The decreased investment in in-house production units by major integrated oil and gas vendors is one such trend. The market players are decreasing their in-house investment as they can rent out the oilfield equipment with desired customisation, which reduces the capital costs for any project.
According to the report, the increased oil and gas drilling activities across the globe is one of the main drivers in the market. The drilling activities have increased the demand for rental oilfield equipment, which is expected to propel the growth of the market during the forecast period.
This report covers the present scenario and the growth prospects of the global oilfield equipment rental market for the period 2014-2018. The global oilfield equipment rental market can be segmented into three product divisions: drilling equipment, pressure and control valve, and other equipment.
The report recognises the following companies as the key players in global oilfield equipment rental market: Chesapeake Oilfield Services, Halliburton, Precision Drilling Corp, Schlumberger, Superior Energy Services, Weatherford International, Aos Orwell, Basic Energy Services, EnsignEnergy Services, Fmc Technologies Inc., Greene’s Energy Group, Independent Oil Tools AS, Key Energy Services , Knight Oil Tool, Oil States International, Parker Drilling, RPC, SavannaEnergy Services, Tasman Oil Tools, Western Energy Services Corp.
The key market challenge is the variation in demand by the end-user and the key market trend is the decreasing investment in in-house production units. Further, the report states that the variation in demand from end-users is one of the major challenges faced by the market. The demand varies from one oilfield to another; this variation can be in terms of size and shape of equipment.
OIL & GAS EQUIPMENT & SERVICES OUTLOOK
Giving its outlook for the industry, Standard & Poor’s Industry Investment Reviews says: Our fundamental outlook for the oil and gas equipment and services sub-industry for the next 12 months is neutral. We see mid-single digit growth in upstream capital spending in 2014.
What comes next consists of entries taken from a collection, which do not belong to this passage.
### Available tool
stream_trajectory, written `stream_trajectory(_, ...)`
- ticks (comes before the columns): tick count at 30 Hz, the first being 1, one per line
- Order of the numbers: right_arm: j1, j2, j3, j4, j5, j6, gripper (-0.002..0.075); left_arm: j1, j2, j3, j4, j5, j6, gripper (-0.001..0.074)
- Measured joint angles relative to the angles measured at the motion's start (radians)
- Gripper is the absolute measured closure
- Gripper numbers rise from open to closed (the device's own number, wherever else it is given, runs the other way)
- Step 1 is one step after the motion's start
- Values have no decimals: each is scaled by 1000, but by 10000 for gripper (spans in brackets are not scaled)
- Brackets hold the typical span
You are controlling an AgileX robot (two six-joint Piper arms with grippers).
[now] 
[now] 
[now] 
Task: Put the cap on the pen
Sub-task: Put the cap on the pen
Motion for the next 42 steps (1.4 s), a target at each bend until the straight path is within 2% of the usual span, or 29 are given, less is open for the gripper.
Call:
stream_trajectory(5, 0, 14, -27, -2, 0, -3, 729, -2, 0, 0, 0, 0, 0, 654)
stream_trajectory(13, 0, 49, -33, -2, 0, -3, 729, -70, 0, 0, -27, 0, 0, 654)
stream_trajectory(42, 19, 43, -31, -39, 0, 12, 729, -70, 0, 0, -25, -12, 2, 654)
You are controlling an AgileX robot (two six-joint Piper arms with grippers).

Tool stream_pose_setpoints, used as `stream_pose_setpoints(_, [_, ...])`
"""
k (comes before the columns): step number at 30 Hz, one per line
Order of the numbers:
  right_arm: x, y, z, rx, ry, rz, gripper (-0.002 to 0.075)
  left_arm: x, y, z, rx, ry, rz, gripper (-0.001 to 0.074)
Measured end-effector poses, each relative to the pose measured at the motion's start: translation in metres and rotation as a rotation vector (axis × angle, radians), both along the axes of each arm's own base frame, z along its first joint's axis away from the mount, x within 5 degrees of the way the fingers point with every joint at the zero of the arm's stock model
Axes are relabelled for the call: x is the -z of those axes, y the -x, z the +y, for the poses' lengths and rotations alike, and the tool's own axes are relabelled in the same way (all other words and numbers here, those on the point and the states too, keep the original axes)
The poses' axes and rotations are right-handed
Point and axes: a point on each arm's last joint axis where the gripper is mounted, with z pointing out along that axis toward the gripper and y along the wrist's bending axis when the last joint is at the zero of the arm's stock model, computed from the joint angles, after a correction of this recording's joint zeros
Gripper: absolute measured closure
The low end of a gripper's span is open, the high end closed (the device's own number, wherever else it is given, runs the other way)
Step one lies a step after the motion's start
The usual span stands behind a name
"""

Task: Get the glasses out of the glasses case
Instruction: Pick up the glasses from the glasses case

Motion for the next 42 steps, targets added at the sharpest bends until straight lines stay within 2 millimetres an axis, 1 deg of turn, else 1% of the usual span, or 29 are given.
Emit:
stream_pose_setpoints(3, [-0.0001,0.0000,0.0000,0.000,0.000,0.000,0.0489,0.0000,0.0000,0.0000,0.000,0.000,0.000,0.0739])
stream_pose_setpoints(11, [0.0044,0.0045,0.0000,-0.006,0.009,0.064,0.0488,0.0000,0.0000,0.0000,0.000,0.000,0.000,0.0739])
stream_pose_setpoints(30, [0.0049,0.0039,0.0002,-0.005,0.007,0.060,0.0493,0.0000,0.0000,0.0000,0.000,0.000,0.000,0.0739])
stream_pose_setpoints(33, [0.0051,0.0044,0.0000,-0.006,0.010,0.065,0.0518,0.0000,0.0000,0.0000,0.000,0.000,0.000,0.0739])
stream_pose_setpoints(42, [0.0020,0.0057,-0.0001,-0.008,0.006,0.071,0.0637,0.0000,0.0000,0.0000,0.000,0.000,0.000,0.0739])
While we still view the longer-term growth rate in upstream capital spending as a secular positive, we harbor some concerns about near-term weakness outside of deepwater work. Our concerns stem in part from weakening global demand, even in emerging markets such as China; rising non-Opec supply; and greater influence of the onshore U.S. market, where we see oil services demand as more volatile and beset by pressures from over-supply. On the other hand, the expected influx of new deepwater rigs through 2014 should spur demand for related services, and deepwater work typically carries higher margins.
A number of oilfield capital equipment companies struggled in 2013 to manage supply chain issues, fueled in part by strong demand for offshore-related work. We think cost reduction efforts and improvements in supply chain efficiency will help margins in 2014. We also believe relatively steady WTI crude oil prices, projected to average in the $90/barrel-$100/barrel area through 2014, will help bolster customer confidence.
All told, we see the best international improvements in the North Sea, Russia and the Middle East; Brazil and Mexico present as wild cards, in our view. A fundamental bear case for oilfield services (not our view) would likely be predicated on two fronts: first, macro drivers, to the extent that concern over sovereign debt levels creates credit problems for upstream customers, placing project approvals at risk; and second, political drivers, to the extent that unrest in places such as Tunisia, Egypt and Libya worsens in 2014, or boils over in Iraq, possibly as a function of acrimony in nearby regions, such as Syria. While we expect greater regulatory oversight in the US Gulf, which, depending on the extent of any new rules, could increase the costs involved in deepwater exploration and development there and potentially dampen supply growth, we think cost increases will be manageable.